The dream that became a nightmare for so many was now over; but elements of Haight-Ashbury would reconstitute itself at ritual rock concerts, most famously and spectacularly in New York’s Hudson River Valley in August 1969, where for three days the triad of drugs, sex and rock and roll fused into the grandest party of all. Woodstock was, by all accounts, a peaceful gathering and the glow of nostalgia powerfully attaches itself to the remembrance of those who it touched. But while the culture of what was Haight-Ashbury was seen everywhere, Woodstock was not a community, it was an event and, as such, the germ of degeneration and aimlessness never had time to take root to spoil the bacchanalian festivities of the revelers.

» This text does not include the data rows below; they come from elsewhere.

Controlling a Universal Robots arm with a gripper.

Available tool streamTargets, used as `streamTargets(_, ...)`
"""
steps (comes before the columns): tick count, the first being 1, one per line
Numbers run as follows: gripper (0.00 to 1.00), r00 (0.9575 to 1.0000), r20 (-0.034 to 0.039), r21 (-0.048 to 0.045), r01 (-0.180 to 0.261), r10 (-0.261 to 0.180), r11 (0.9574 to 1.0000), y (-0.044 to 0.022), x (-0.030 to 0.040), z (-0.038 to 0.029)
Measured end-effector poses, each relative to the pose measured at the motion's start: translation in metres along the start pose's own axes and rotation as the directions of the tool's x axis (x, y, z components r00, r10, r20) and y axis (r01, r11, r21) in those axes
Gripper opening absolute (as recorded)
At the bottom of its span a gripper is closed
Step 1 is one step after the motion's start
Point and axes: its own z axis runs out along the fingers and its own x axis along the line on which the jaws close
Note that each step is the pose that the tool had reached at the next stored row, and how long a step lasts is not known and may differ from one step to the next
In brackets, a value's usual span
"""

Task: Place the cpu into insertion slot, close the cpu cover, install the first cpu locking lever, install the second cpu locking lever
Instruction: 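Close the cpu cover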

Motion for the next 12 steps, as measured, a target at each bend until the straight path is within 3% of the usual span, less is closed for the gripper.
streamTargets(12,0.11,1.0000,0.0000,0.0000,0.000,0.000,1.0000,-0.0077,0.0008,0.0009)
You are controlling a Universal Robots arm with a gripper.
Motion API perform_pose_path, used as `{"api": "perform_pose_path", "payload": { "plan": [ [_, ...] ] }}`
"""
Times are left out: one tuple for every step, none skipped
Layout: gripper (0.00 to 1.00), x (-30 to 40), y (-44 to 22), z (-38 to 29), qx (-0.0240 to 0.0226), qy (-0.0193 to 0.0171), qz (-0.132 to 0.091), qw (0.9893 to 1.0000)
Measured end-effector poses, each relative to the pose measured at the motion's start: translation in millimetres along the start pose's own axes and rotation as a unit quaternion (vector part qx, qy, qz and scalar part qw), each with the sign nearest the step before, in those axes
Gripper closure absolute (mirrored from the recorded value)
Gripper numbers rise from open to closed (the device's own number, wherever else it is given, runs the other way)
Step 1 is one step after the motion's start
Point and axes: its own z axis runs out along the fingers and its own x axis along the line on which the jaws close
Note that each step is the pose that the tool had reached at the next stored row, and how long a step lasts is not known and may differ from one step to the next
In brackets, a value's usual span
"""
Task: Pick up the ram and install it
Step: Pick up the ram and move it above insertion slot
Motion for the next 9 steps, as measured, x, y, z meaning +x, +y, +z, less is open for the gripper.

At Woodstock, the young came, saw and retreated – as did the counter-culture movement itself, wafting into a curious but exotic memory. The social revolution of the 1960s largely failed because in the end, like other utopian schemes, it devoured its children. Two of its most celebrated performers, Jimi Hendrix and Janis Joplin, were both dead, at age 27, within a year or so of Woodstock.
The clash of values in the 1960s was not only between children and their parents but was intragenerational as well. During the Woodstock festival, 514,000 of the counter-culture’s peers and fellow Americans were still fighting in Vietnam and many others back home were doing the hard work of growing up and becoming an adult.
Woodstock did not change the world; but it left its mark in the realm of lifestyles in terms of the individualization of ethics which, when taken to extremes, has resulted in pathologies of drug abuse, family breakdown, criminal behavior and illegitimacy. Social experimentation is indeed a perilous thing, not only because it rejects the experience of ancestral wisdom, but also because society is not a set of ninepins to be knocked down and randomly set up again.
After 40 summers, the romance of Woodstock and Haight-Ashbury mostly survives in the reporting of the mass media and in the collective, often anecdotal remembrances of those aging boomers who, in a youthful uprising, tasted its forbidden fruit. Twenty years after Woodstock, barely 20,000 came to mark an anniversary that seemed more like a memorial service for the dearly departed. In truth, the Woodstock culture was dead and buried long ago; its disciples just neglected to pray over its remains.